Brown sugar scalp scrub

While browsing youtube, I came across several videos for this brown sugar 'scalp scrub'. The recipe sounds and probably smells delicious 1. 4tbsps of brown sugar (coarse demerara/muscavado) 2. 2 tbsps of your conditioner (or yoghurt or shea butter or mango butter or coconut milk) 3. 1 tbsp honey (optional) This is one of those things that I would think about eating rather than putting in my hair (Yep just like that coconut relaxer lol). However I have to say that I personally wouldn't recommend this to anyone. Why? Well, raise your hand if would you wet your hair and then sand paper it? If you did raise your hand, we need to talk! Brown sugar is coarse similar to some sand paper. Quite a few comments were to the effect of 'the coarser the better' as the sugar is not likely to dissolve easily. In my opinion this 'scalp scrub' has the potential to be quite damaging to the scalp and to the hair near the scalp. Normal everyday things like combing and styling damage the cuticle. The abrasiveness of these processes is an issue with real damage to the hair cuticle including furring it up or even chipping it off. In the worst cases, the entire cuticle can be missing from a section of hair ( Journal of the Society of Cosmetic Chemists,pg 263-286, 1987). Even scratching with fingernails can create microtears or puncture skin. I think this scrub is not necessary. Hmm this makes me think about bentonite clay which is in essence fine sand. Have you seen or heard of this one before? Have you tried it? What were your results? Image Credit


  1. HmmM...great post Jc...i was thinking about trying the brown sugar scrub at some point in the future. The microtear part literally made me cringe, so i'm axing that idea. i don't think bentonite clay is as bad as the brown sugar because if used properly, bentonite clay isn't "scrubbed" on the scalp if you will. i use clay on my scalp and hair, but i don't rub my scalp. i apply the clay like i would a facial. do you think that is too abrasive?

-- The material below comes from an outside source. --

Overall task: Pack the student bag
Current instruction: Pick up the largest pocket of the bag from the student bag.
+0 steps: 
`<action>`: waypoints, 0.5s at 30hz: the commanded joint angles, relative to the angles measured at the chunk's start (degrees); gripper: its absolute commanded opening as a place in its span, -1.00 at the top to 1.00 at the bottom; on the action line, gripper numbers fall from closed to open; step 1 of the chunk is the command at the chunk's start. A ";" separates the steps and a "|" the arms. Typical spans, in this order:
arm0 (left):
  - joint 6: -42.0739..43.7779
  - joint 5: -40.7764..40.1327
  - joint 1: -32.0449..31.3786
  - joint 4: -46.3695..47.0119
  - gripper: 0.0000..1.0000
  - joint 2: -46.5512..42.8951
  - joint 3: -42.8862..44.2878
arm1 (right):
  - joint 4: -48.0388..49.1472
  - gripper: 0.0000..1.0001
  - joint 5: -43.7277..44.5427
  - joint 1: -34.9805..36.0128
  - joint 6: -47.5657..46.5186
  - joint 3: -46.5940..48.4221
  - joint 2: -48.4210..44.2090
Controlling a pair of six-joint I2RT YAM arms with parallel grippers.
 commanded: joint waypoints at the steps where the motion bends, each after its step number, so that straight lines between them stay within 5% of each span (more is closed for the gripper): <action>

  2. I don't really know the answer to that. I hadn't previously thought about the particles in bentonite clay actually scratching the hair. The cuticle of the hair needs to be protected first and foremost.

    I have seen fine sand used routinely in exfoliating face wash so I'd say that it is probably ok. There are certainly alot of people who like it

  3. I have never heard of this method before & just the thought of rubbing coarse sugar on my scalp does sound a bit too rough. I have used many body scrubs before and I know how much you have to rub it in before it starts to melt. I don't know about rubbing coarse sugar over and over on my hair and tender scalp.

  4. What's up JC? Another variation of the scalp scrub I see. :-)

    Have you tried it?

    Do you recommend it?

    ~Kinky Rhonnie

  5. i have used brown sugar as a scrub before. and i assumed it was doing a good job. i have a very dry scalp. i usually mixed the brown sugar with lots of conditioner. does that reduce the abrasiveness? i haven't used it in a while though.

  6. I have tried this technique before and will admit that I did get too carried away on some patches and caused an abraision on my scalp. :(

    However, I don't think it's bad so long as you scrub gently like you would the rest of your body, and remember that the scalp is still skin. I don't agree with using turbinado sugar (that stuff hurt my body), but rather a finer brown sugar. I like using sugar because it disolves in water/shampoo (I saw one recipe that called for quinoa.... I would NEVER be able to get that out of my locs).

    I think it's a good technique to use every once in awhile, but not on a regular basis.

  7. i have just used the brown sugar and conditioner scrub on my curly hair and it feels wonderful. I don't scrub very hard, massage it really well and rinse thoroughly. Then I condition and leave most of it in.. Finish with a homemade gel of Aloe Vera and vegetable oil with one drop of lavender essence, wonderful. My hair has never been in better condition and my scalp is never itchy. I also recommend a drop of tea tree oil if you are having scalp problems, it is very healing.

  8. Before I started using a sugar scrub on my scalp my hair was thick. I experienced some excessive hair shedding after using the sugar scrub. Then I started to think that it must have been caused by scrubbing sugar against the cuticles which caused it to break off. After all the sugar is like fine particles of glass cutting at the cuticles. All though it got rid of my dead skin cell and made my scalp feel clean and refresh I truly don't think it's worth me damaging my hair or scalp.